Feature Preview: Caching Module

List overview All Threads
Download

newer

older

unexpected behavior from...

BaseX performance with Apple M1 Max

Christian Grün

5 May 2022 5 May '22

6:10 a.m.

Hi there,

BaseX 10 will come with a new Caching Module [1], which will allow you to store XQuery values (atomic items, nodes, sequences, maps, arrays, anything except function items) in a main-memory cache. Caches are persistent: Its contents will be written to disk at shutdown time and retrieved from disk in a new or restarted BaseX instance when accessed for the first time.

The cache size is only limited by the available RAM. We started off with an XML format for representing caches in files, but we switched to a binary format to speed up the processing of large caches. It’s also possible to put large XML documents in the cache, but the classic database representation will give you better results in most cases.

A first snapshot is available [2].

In addition, we’ll soon introduce new database functions, which will enable you to store XQuery values (…including maps) in a database.

Have fun, Christian

[1] https://docs.basex.org/wiki/Caching_Module [2] https://files.basex.org/releases/latest-10/

Attachments:

attachment.html (text/html — 2.5 KB)

Show replies by date

Omar Siam

5 May 5 May

7:13 a.m.

A very interesting feature for me.

I have to admit after I posted my last explanation I found out I already heavily cached data for some search requests in my TEI/XML snippet API. But I hit a low of almost constant 2s for retrieving data using that cache.

I probably will do a writeup of that part and try the new caching module. Maybe that is faster.

Is there a cache for XQuery code? I work with small snippets and can most of the time choose if something is a literal or passed as an input variable.

Best regards

-- Mag. Ing. Omar Siam Austrian Center for Digital Humanities and Cultural Heritage Österreichische Akademie der Wissenschaften | Austrian Academy of Sciences Stellvertretende Behindertenvertrauensperson | Deputy representative for disabled persons Wohllebengasse 12-14, 1040 Wien, Österreich | Vienna, Austria T: +43 1 51581-7295 omar.siam@oeaw.ac.at | www.oeaw.ac.at/acdh

Christian Grün

7:40 a.m.

...

Is there a cache for XQuery code? I work with small snippets and can most of the time choose if something is a literal or passed as an input variable.

If you want to resort to the string representation of a query, you could store it in the cache as well, and evaluate it later on, e.g. as follows:

'name-of-query' => cache:get() => xquery:eval()

Query strings could also be organized in an XQuery map:

(: run cached query :) let $map := cache:get('queries') let $query := $map?name-of-query return xquery:eval($query)

(: register query :) '123 + 456' => cache:get('queries') => map:put('name-of-query', $query) => cache:put()

Liam R. E. Quin

3:03 p.m.

On Thu, 2022-05-05 at 12:10 +0200, Christian Grün wrote:

...

contents will be written to disk at shutdown time

What happens on a crash (e.g. power failure)?

E/g/ for the listtle teszt/experiment site i have at www.fromoldbooks.org (and www.fromoldbooks.org/Search/) there's a framework i wrote that calls out to BaseX and keeps a cached result in a separate file, one per query.

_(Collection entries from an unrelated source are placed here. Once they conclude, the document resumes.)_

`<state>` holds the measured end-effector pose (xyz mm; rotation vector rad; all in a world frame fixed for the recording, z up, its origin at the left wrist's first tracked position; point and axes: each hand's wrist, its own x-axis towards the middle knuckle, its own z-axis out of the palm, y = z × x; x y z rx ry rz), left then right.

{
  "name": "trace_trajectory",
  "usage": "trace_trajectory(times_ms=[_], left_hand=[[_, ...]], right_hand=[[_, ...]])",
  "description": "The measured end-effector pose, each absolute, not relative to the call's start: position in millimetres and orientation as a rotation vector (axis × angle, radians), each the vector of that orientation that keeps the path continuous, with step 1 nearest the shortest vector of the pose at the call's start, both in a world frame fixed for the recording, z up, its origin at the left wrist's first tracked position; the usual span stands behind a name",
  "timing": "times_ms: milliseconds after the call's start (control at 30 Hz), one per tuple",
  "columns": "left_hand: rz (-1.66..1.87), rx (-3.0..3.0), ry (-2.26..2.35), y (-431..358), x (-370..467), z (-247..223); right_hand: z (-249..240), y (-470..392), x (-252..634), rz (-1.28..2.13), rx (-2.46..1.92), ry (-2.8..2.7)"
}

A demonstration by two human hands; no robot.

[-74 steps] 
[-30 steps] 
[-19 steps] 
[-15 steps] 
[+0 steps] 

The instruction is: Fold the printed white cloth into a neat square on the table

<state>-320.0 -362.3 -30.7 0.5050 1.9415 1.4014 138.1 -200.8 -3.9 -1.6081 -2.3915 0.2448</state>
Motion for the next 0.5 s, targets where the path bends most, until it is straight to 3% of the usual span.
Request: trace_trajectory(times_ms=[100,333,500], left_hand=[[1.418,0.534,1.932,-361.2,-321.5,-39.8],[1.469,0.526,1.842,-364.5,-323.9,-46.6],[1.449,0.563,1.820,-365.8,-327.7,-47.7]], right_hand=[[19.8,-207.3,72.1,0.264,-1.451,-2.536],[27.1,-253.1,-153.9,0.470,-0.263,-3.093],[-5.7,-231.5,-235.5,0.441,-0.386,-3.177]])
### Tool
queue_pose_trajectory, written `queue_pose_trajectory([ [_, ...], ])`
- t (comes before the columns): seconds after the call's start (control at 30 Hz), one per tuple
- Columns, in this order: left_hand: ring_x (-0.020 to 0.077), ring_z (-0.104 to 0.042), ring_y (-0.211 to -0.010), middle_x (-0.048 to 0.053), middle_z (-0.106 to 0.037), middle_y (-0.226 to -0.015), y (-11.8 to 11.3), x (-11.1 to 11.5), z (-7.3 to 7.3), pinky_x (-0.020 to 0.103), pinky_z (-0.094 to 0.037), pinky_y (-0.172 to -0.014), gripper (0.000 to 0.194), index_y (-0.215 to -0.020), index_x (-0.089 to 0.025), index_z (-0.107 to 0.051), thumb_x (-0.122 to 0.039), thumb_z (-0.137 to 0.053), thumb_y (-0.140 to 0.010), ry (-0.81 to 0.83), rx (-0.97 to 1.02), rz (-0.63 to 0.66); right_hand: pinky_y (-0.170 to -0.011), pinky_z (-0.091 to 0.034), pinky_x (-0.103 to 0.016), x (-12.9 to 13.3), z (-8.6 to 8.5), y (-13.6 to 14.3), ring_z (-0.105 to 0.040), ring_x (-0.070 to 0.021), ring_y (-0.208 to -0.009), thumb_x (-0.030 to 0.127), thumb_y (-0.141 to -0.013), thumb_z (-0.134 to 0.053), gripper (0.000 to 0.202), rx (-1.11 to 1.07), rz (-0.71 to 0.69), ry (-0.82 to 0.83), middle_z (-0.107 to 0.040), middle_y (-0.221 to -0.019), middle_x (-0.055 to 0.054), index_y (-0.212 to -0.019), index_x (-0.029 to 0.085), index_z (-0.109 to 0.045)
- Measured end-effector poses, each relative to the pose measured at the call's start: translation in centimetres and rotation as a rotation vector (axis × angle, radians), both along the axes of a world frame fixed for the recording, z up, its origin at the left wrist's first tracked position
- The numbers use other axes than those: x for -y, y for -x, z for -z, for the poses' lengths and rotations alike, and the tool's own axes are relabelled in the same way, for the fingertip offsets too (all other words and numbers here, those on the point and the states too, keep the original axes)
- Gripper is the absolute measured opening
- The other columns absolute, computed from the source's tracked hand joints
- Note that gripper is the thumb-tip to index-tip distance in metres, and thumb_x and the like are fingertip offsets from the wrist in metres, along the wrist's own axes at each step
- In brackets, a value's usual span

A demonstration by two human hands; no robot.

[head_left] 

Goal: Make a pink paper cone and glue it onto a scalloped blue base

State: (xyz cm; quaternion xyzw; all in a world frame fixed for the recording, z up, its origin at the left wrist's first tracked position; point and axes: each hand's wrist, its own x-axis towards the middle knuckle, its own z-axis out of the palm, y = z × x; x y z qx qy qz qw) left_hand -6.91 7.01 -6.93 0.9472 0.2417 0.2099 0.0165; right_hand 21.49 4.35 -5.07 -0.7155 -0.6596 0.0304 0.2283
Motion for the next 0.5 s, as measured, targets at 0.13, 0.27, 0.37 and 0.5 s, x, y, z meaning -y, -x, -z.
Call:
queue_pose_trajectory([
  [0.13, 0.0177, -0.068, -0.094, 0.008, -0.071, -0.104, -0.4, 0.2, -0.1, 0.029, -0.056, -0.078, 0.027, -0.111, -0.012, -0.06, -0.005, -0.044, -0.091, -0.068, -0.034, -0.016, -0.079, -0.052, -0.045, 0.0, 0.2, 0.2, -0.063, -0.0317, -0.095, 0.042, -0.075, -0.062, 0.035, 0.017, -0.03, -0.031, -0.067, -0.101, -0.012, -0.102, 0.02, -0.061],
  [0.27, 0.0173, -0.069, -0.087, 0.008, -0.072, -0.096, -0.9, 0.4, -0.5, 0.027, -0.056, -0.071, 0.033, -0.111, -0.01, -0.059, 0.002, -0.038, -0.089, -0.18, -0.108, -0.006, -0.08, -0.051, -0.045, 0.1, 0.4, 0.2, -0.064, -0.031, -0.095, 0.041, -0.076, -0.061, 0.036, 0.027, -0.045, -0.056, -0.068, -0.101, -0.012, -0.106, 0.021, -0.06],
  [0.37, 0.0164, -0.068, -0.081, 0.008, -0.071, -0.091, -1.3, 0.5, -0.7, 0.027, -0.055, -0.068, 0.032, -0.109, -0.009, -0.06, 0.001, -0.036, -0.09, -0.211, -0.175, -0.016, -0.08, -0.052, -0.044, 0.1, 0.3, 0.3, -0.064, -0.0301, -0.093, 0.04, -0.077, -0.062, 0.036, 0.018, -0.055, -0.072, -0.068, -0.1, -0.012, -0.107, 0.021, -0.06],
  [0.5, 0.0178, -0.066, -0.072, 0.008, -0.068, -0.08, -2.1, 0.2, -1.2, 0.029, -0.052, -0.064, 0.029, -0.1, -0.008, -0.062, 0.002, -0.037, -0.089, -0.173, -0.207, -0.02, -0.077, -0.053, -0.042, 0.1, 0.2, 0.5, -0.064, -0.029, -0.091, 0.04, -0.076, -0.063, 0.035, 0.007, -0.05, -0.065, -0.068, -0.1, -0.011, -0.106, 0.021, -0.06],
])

The cache is deleted entirely on any update, which is not optimal but was easy :) and a background process repopulates it based on popular queries. The cache can get up to a few gigabytes sometimes.

These days for most of the queries, BaseX is faster than the framework, so the site would speed up without it :) but there are a few that can be slow, and the cache reduces server load when someone's bot goes crazy.

Philosophy question: Is a cache so different from a view in SQL, a constructed dynamic table?

-- Liam Quin, https://www.delightfulcomputing.com/ Available for XML/Document/Information Architecture/XSLT/ XSL/XQuery/Web/Text Processing/A11Y training, work & consulting. Barefoot Web-slave, antique illustrations: http://www.fromoldbooks.org

Christian Grün

6 May 6 May

10:25 a.m.

Hi Liam,

...

What happens on a crash (e.g. power failure)?

If BaseX is shut down gracefully, the data will be stored; otherwise, it might get lost indeed. If the cached data is important, it’s advisable to call cache:write after each update.

In the documentation, I mentioned that the cache will automatically be written to disk at shutdown time. Based on some more feedback I got, I imagine there can be cases in which you simply want to create a temporary cache without making it persistent. I think I’ll change this, and I will only serialize the cache if a cache file already exists on disk (as a result of a previous explicit cache:write call).

...

E/g/ for the listtle teszt/experiment site i have at www.fromoldbooks.org (and www.fromoldbooks.org/Search/) there's a framework i wrote that calls out to BaseX and keeps a cached result in a separate file, one per query. […]

By reading your reply and the one from Omar, I wonder if the »Cache« is really the best term to describe what the module offers. It’s basically a Main-Memory Key-Value Store that can be made persistent, similar to e.g. Redis. Suggestions for a better name are welcome.

All the best, Christian

Graydon

11:09 a.m.

On Fri, May 06, 2022 at 04:25:44PM +0200, Christian Grün scripsit:

...

By reading your reply and the one from Omar, I wonder if the »Cache« is really the best term to describe what the module offers. It’s basically a Main-Memory Key-Value Store that can be made persistent, similar to e.g. Redis. Suggestions for a better name are welcome.

The temptation to call it the dynamic static context is great, but perhaps "session-persistent context"? SPC for short?

-- Graydon Saunders | graydonish@gmail.com Þæs oferéode, ðisses swá mæg. -- Deor ("That passed, so may this.")

Andy Bunce

7 May 7 May

11:30 a.m.

"There are only two hard things in Computer Science: cache invalidation and naming things." [1]

This topic combines the two ;) As for alternative names I offer: the exotic: entrepot, the industrial: kvstore, the bohemian: stash. Personally I think cache is fine.

I have sometimes thought of using BaseX and Redis together managed by docker-compose. I like the data structures [3] and the concept of 'variables' that self destruct after some time [4]

/Andy

[1] https://www.martinfowler.com/bliki/TwoHardThings.html [2] https://en.wikipedia.org/wiki/Entrep%C3%B4t [3] https://redis.io/docs/about/ [4] https://redis.io/commands/expire/

On Fri, 6 May 2022 at 15:26, Christian Grün christian.gruen@gmail.com wrote:

...

Hi Liam,

...
What happens on a crash (e.g. power failure)?

If BaseX is shut down gracefully, the data will be stored; otherwise, it might get lost indeed. If the cached data is important, it’s advisable to call cache:write after each update.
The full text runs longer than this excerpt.